Friday, September 20, 2013

Save the date: Harvest Festival!

Hello friends!

You are all warmly invited to our annual Harvest Festival on Thursday October 24th at 7pm. This year, we're hosting it in Portland (instead of at the farm in Lisbon) so it's easier to attend!

Come to Mayo Street Arts, right around the corner from our Boyd Street Urban Farm to:

  • celebrate the Fresh Start Farms growers (Esperanza, Batula, Seynab, Mohamed, Jabril, Hawa, Khadija, Mekhan, and Hussein) who are graduating from our farmer training program this year;
  • view a photo exhibit of Fresh Start Farms growers' portraits, taken by professional photographer Amy Temple during her years of volunteering at the farm;
  • meet our Youth Growers and Culinary Crew members: high-schoolers who are learning how to be growers, leaders, chefs, and contributors to our community;
  • get a sneak peak at the Grow Cart: a tricycle-powered mobile farm stand built by MECA graduate, Hannah Merchant, which will debut next spring;
  • purchase Cultivating Community's brand new cookbook, "Beyond the Vegetable" hot off the press for our official book release;
  • sample a delicious multicultural feast and enjoy music and dancing!
A more formal invitation will follow. Feel free to bring family and friends. We hope you can come!

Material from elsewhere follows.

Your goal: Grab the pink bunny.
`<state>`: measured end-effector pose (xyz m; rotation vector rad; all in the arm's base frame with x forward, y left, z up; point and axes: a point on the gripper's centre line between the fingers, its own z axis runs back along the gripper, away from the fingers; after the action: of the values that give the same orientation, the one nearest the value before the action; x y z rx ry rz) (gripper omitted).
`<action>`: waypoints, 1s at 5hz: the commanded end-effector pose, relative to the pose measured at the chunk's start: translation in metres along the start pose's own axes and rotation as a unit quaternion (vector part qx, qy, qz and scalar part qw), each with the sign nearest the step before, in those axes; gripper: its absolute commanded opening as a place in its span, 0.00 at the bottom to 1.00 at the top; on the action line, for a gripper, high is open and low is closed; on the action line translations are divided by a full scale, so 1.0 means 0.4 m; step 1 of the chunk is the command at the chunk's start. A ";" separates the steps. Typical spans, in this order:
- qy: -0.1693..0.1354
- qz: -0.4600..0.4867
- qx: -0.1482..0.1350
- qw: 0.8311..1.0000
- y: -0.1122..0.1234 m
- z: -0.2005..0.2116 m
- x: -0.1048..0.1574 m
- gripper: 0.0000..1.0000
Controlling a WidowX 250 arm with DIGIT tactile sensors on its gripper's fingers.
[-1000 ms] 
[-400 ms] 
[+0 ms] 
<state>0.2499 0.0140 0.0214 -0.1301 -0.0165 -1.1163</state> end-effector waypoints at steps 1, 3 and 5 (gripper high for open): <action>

Learn a little bit more about Jabril, one of the graduating farmers, and visit Jabril on Thursdays at the Redbank/Brickhill farm stand in South Portland (584 Westbrook Street).


“I was a farmer when I was young, and now I am a farmer again. I will always be a farmer. If anybody says that farms and farming is no good, they are wrong, and they will know that when their stomachs are empty.”
        Jabril has been farming his whole life. When he arrived in Lewiston, he was told about the project and joined some of his friends out in the field. He already had knowledge, and familiarity with farming, it seemed natural for him to start planting seeds. Although the soil that he digs in here is different, and more consistent than the soil in Africa, which, in places, is red, white & brown.”
Although he has sold his product before too, here it is different: “Here you put everything out on the table, you have to advertise yourself” instead of just letting your product speak for you. That makes it hard to market here, but his children are involved with his business, especially the marketing end of it. When I asked him what his favorite part of his business is, he saw it all as interchangeable. He plants the seeds, he invests so that he can give at the markets in exchange for financial support. “I am happy to be at the market selling, it means that my investment is working, and people are lining up to support me.”
Lettuce, spinach, broccoli, potatoes, tomatoes, are his favorite, and most are new to him, but he knows that if you don’t have those on your table, customers won’t come by. “If my customers come to my farm, I know they will be happy with what they see. I would love it if my customers would tell their friends about me, and about our program. Let people support us, because even if you have nothing, you can put seeds into the ground.”